== DATASET ENTRIES

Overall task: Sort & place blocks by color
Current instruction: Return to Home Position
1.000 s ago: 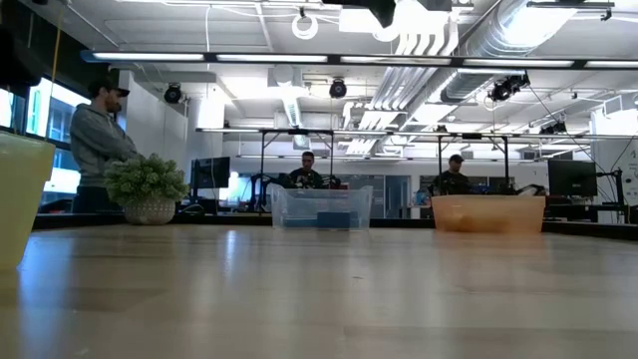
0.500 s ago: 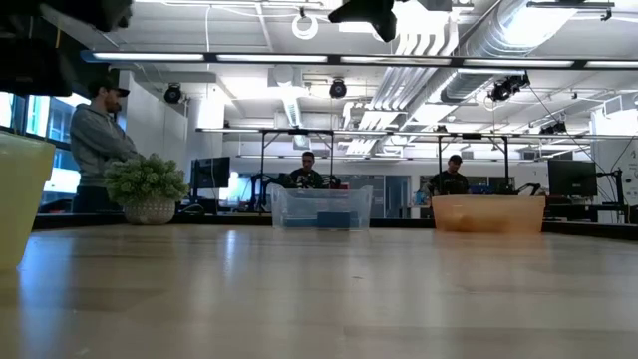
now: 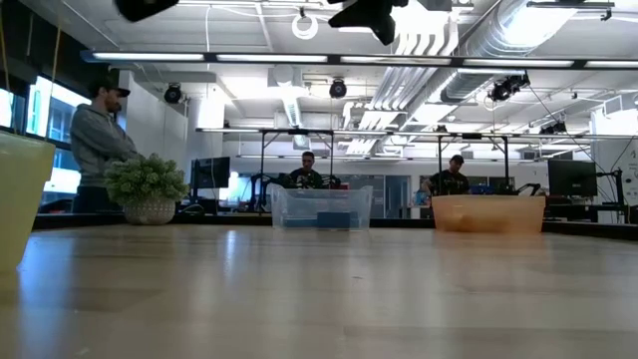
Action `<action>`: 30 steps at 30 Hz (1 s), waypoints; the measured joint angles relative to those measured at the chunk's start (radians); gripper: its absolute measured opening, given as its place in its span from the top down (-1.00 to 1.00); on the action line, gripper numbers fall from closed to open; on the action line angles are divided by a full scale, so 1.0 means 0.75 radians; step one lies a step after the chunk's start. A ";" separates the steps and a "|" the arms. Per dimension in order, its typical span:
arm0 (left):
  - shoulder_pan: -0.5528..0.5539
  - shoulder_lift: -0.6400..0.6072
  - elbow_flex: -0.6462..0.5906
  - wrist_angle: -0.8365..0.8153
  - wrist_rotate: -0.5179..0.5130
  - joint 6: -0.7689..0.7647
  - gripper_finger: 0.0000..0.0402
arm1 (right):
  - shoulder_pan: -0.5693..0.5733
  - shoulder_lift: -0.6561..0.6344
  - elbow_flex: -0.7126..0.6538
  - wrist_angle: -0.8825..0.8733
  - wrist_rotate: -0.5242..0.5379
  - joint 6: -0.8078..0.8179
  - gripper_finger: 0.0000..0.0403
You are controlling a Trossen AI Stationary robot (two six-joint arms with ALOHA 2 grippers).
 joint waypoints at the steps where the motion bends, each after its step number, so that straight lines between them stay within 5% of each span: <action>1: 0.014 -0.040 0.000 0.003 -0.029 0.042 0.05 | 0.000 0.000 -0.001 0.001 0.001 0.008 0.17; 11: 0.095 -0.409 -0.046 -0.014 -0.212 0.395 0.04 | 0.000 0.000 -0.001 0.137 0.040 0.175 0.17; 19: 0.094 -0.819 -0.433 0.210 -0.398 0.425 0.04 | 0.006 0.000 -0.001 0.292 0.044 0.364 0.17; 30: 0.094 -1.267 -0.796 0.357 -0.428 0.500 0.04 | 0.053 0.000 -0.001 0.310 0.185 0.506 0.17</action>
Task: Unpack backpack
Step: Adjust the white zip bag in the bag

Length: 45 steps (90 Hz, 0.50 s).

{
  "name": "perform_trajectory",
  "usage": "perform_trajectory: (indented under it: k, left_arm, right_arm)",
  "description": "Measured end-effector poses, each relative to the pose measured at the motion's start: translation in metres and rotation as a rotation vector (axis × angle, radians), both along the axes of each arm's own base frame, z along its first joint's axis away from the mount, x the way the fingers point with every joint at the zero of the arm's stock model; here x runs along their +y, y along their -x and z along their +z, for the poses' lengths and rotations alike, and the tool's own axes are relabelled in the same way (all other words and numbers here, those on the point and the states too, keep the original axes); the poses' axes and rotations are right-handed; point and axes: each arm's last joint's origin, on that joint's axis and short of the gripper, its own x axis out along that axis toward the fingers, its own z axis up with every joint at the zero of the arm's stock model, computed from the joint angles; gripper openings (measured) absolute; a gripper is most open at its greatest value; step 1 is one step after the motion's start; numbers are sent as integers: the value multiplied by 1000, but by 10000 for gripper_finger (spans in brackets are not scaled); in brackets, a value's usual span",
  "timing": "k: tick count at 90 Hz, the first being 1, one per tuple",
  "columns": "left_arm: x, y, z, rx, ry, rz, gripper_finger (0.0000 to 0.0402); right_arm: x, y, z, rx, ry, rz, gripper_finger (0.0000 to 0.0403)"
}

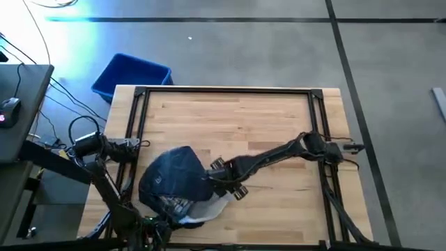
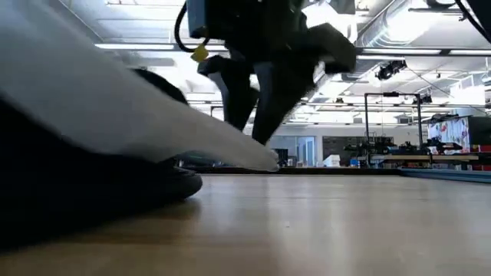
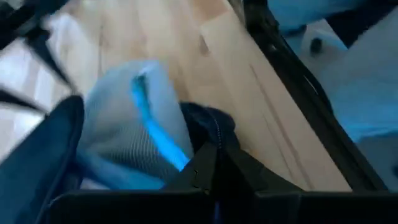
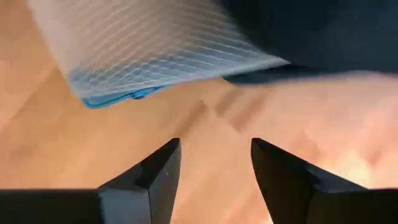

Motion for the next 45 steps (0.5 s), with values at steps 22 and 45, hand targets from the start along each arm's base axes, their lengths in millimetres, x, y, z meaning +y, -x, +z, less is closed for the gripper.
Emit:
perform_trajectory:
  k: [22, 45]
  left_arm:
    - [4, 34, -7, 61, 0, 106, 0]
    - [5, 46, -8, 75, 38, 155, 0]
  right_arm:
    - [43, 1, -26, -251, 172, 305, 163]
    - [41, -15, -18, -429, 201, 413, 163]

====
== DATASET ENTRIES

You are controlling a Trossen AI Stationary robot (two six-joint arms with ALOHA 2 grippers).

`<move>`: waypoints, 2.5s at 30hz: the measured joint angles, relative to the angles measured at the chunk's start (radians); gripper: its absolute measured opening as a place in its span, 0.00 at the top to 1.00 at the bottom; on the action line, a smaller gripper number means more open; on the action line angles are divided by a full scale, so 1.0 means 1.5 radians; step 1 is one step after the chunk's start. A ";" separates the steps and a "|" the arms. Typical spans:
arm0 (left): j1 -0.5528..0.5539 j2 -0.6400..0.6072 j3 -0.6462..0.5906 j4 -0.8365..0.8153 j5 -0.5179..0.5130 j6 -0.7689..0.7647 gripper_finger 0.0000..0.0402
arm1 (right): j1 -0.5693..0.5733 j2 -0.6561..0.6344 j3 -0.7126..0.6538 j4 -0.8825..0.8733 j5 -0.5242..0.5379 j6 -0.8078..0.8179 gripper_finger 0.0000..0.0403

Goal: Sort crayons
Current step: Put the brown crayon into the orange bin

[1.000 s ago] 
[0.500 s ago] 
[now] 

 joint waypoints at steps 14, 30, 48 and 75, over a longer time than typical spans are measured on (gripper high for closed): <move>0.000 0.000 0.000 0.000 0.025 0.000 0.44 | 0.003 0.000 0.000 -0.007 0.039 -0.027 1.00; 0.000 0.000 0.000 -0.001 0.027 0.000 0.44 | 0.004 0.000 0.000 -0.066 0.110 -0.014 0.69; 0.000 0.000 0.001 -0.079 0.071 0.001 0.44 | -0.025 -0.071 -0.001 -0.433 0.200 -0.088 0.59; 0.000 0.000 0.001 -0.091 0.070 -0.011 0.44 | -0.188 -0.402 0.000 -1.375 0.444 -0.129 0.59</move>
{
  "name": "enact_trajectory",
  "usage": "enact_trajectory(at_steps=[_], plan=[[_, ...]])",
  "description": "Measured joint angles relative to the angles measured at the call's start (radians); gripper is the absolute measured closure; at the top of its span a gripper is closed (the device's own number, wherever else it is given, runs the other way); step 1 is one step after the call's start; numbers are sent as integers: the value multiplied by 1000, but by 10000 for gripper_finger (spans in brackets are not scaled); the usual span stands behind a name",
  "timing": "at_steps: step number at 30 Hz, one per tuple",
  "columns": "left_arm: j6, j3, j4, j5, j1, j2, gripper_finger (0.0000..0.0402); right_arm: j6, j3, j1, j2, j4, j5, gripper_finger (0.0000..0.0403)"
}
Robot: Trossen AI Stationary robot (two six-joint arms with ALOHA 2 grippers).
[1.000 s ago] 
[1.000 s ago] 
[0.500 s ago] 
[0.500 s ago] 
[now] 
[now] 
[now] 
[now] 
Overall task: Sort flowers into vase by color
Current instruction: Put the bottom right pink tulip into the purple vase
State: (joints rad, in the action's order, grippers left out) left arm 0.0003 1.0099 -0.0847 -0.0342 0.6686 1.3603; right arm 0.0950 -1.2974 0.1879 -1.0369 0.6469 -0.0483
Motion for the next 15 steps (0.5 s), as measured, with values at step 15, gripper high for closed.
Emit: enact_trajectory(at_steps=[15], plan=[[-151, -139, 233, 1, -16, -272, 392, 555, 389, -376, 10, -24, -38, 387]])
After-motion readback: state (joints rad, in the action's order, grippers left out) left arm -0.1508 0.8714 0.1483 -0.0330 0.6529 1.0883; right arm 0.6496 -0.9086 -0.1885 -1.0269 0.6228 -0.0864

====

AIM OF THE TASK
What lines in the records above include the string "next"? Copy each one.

RESPONSE TO THIS TASK
Motion for the next 45 steps (0.5 s), with values at steps 22 and 45, hand targets from the start along each arm's base axes, their lengths in millimetres, x, y, z meaning +y, -x, +z, less is closed for the gripper.
Motion for the next 15 steps (0.5 s), as measured, with values at step 15, gripper high for closed.

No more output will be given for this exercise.